A progress report from the TEI Character Encoding working group
A progress report from the TEI Character Encoding
working group
Christian Wittern
Contents
- Overview
- Markup and Character Encoding
- Unicode / ISO 10646
- Writing System Declaration (WSD)
- Problems with P3/P3 WSD
- TEI P5
- Towards a new WSD mechanism (WSD-NG)
- Defining new characters
- Character properties
- Linguistic description of writing systems
- Conclusions
Overview
- Markup and Character Encoding
- Extension mechanism in the current TEI Guidelines
- Proposed new extension mechanism
Markup and Character Encoding
- Character encoding is the basic transportation layer for all texts
- It encodes abstract characters, no other information (ideally:-)
- In XML documents, the only choice for character encoding is Unicode
- Some characters in Unicode are control characters or do in other ways interfere with markup
- More of this is discussed in: Martin Dürst and Asmus Freytag, Unicode in XML and other Markup Languages at: http://www.unicode.org/unicode/reports/tr20/
Unicode / ISO 10646
- A universal character set, jointly developed by The Unicode Consortium and ISO/IEC JTC 1/SC 2/WG 2
- As of Unicode 3.2 (March 2002) more than 94000 characters are encoded.
- Characters are identified by their names (except Chinese, Japanese, Korean characters)
- XML can use a subset, but not something completely different.

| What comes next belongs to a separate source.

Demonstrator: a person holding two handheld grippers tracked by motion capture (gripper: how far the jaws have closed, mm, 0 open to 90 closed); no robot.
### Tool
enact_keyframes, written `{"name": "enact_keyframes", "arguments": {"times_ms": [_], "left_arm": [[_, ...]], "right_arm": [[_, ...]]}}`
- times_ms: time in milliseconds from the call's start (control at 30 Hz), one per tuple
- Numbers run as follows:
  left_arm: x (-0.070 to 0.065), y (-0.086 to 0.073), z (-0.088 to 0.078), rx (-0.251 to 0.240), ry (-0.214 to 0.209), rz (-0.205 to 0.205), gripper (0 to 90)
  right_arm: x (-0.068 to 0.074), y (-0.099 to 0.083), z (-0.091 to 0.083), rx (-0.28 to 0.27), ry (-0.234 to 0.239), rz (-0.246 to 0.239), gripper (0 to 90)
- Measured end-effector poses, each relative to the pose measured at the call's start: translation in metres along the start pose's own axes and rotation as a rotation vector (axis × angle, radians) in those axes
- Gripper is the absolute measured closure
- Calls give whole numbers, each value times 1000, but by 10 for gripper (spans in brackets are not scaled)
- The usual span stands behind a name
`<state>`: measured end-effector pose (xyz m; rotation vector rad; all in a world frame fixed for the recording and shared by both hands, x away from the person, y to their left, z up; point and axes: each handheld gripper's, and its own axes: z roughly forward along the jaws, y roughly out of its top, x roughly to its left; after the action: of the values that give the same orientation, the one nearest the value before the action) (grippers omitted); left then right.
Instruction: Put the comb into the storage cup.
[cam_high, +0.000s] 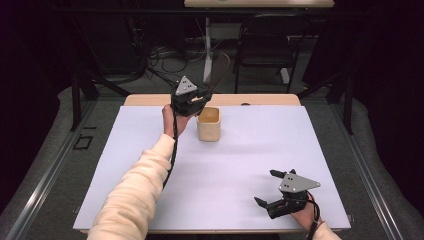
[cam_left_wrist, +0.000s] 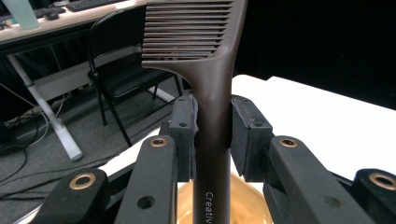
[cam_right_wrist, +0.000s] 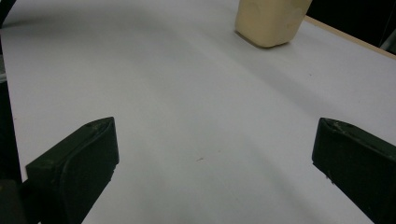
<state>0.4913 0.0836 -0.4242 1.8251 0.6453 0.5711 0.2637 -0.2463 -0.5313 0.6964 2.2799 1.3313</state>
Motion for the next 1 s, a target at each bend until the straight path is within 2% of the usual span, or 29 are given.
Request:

Writing System Declaration (WSD)
-
Since P3, the TEI Guidelines provide a mechanism to
declare
- The language of a document or a part thereof
- The script used to write that language
- The encoding used to serialize that script into files
- The declaration of characters used beyond those provide by that encoding
- All these functions are bundled together in the WSD.
Problems with P3/P3 WSD
- Language/Script/Encoding are lumped together and can not be separately declared
- The WSD mechanism is cumbersome and little used
- A large part of the WSD has become obsolete with Unicode as the base character set
- The extension mechanism relied partly on a glyph registry, which is now defunct
TEI P5
- The TEI Guidelines are on track to its first major revision (P5)
- No definite schedule has been set
- Among other things, this will likely include a schema based version of the constraints of the document structure
Towards a new WSD mechanism (‘WSD-NG’)
- The WG is in operation since July 2001
- There have been two face-to-face meetings (and a lot of email)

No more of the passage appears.